• [TASK DESCRIPTION]
Return all of the data exactly as given.
————————
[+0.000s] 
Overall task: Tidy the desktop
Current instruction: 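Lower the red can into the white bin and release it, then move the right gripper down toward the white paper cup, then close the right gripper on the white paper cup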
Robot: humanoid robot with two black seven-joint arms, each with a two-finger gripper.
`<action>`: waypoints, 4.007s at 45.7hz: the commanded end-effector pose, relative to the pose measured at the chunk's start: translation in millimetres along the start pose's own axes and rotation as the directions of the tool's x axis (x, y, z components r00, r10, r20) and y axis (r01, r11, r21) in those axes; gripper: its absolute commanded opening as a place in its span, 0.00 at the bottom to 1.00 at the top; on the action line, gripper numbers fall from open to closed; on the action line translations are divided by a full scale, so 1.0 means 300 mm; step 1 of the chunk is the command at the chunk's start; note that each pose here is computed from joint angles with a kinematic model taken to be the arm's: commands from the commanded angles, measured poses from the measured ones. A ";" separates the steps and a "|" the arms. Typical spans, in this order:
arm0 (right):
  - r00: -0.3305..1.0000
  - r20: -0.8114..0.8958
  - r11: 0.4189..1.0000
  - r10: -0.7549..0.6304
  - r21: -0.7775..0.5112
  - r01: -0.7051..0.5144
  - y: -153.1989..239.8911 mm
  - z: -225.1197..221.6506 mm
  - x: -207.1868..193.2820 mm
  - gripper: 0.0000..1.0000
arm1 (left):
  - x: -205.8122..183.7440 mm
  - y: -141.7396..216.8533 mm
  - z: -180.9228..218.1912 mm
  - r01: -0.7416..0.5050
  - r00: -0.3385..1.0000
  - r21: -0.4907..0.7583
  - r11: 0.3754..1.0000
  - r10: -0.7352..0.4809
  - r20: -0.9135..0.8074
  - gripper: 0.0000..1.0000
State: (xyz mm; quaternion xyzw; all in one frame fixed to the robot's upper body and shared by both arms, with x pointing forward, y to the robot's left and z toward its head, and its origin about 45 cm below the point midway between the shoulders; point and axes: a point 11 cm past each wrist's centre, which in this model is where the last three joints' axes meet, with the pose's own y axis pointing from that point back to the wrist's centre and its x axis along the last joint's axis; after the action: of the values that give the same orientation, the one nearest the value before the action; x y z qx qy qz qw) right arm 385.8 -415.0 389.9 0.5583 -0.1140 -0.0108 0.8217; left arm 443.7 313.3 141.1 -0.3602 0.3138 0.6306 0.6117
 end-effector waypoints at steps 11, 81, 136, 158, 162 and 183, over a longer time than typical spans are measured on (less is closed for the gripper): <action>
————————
• [TASK RESULT]
[+0.000s] 
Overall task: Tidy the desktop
Current instruction: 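Lower the red can into the white bin and release it, then move the right gripper down toward the white paper cup, then close the right gripper on the white paper cup
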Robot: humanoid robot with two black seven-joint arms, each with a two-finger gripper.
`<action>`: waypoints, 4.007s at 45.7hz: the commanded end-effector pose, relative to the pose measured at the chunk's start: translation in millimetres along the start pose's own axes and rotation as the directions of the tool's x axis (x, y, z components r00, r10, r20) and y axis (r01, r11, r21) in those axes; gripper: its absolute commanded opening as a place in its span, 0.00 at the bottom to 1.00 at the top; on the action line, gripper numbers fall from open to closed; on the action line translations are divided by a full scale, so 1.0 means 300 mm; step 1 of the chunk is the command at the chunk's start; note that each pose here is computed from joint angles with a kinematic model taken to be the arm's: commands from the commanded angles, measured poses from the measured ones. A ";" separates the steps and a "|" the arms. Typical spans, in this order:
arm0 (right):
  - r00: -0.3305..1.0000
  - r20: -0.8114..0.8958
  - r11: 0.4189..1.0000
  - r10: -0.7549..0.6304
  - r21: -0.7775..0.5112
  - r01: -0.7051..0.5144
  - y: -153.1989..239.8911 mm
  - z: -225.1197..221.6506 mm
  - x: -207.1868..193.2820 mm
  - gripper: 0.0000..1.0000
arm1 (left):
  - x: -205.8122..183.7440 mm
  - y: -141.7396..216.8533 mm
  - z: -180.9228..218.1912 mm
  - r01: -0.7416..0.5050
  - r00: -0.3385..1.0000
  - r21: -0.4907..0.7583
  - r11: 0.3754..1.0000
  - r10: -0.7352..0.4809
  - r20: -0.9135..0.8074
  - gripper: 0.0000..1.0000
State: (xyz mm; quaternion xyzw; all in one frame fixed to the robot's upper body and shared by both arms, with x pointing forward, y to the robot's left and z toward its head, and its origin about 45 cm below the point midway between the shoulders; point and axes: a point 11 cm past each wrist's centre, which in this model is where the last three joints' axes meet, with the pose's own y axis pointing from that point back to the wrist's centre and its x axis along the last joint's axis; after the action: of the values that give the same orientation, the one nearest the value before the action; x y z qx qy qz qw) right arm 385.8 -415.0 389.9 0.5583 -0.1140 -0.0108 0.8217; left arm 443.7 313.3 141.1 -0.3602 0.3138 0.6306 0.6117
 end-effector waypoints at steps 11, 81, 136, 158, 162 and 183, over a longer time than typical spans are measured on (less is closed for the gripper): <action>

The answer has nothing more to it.